Tandis que Brousseau développe à Bordeaux la Théorie des Situations Didactiques en centrant sa réflexion sur les stratégies de l’enseignant dans la conduite de la classe, Glaeser fonde à Strasbourg la didactique expérimentale des mathématiques en considérant à la fois les savoirs scolaires et les savoirs acquis en dehors de l’école. Glaeser préfère d’ailleurs parler d’éducation mathématique ; le but est de donner le goût mathématique. Nombre de ses travaux portent sur la place de la résolution de problèmes dans cette éducation mathématique. Le premier fascicule du Livre du problème (Glaeser, 1973) intitulé Pédagogie de l’exercice et du problème pose clairement la distinction entre la notion d’exercice qui selon Glaeser se réduit à l’exécution de tâches algorithmiques et la notion de problème qui invite au tâtonnement, à l’invention, à la recherche de différentes pistes permettant d’accéder à une solution. Au travers de ce Livre du problème en six fascicules, Glaeser souhaite susciter chez les enseignants une réflexion sur la finalité de l’enseignement des mathématiques et sur les habitudes de travail. Mais la réflexion de Glaeser porte aussi sur la méthodologie à mettre en œuvre dès lors que l’on procède à des observations dans les classes. Ainsi, la didactique expérimentale des mathématiques qu’il a fondée s’appuie sur une expérience de terrain qu’il a voulue placer, en ce qui concerne la rigueur scientifique, au plus près des conditions expérimentales en laboratoire. Dans toutes les observations qu’il effectue dans les classes, il prend soin d’adopter une démarche rigoureuse en déterminant avec minutie les variables didactiques et en insistant sur la nécessité de comparer des situations presque identiques ne variant que sur quelques paramètres.
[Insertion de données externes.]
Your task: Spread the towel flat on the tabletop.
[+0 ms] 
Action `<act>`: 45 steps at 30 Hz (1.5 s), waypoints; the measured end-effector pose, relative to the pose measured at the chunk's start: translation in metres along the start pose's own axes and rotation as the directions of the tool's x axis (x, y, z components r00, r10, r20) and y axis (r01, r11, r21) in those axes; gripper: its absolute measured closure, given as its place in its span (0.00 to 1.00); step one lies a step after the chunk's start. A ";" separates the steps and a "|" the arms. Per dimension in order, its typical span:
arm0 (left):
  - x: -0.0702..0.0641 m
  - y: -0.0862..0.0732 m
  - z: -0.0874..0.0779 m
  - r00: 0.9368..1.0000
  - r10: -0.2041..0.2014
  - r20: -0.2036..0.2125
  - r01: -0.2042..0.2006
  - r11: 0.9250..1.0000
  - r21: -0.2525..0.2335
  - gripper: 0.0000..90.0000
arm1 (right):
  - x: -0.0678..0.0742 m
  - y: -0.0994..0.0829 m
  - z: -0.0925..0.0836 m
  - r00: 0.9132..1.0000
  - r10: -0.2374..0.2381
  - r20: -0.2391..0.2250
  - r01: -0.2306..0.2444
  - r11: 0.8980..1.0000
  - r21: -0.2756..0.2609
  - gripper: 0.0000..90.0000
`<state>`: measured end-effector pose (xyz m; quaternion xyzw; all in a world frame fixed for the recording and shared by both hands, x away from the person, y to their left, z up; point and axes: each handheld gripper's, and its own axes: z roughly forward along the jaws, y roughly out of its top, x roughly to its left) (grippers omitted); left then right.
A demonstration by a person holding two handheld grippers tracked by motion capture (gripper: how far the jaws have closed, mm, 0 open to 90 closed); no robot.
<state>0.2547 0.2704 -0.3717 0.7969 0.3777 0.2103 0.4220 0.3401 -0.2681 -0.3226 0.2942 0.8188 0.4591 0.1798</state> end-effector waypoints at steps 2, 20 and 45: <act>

Ces recherches ont ouvert la voie à d’autres travaux dans le domaine de la didactique des mathématiques. Quelques-uns d’entre eux, en relation avec la thématique de l’enseignement de la résolution de problèmes sont cités dans ce chapitre : les travaux qui se réfèrent à l’usage de classifications (Pluvinage, 1993 ; Rauscher, 1993) ; les travaux qui analysent l’usage d’un type spécifique de problème (Bouvier, 1981 ; Arsac et al., 1988 ; Godot, 2002 ; Grenier et Payan, 2003 ; Charnay et al, 2006) ; les travaux qui se réfèrent à la notion de situation-problème (Douady, 1984b).

Dans ce chapitre, nous faisons également référence à la théorie des champs conceptuels développée par Vergnaud (1981), sur laquelle nous reviendrons dans le chapitre suivant destiné à recueillir le point de vue des psychologues sur la notion de problème.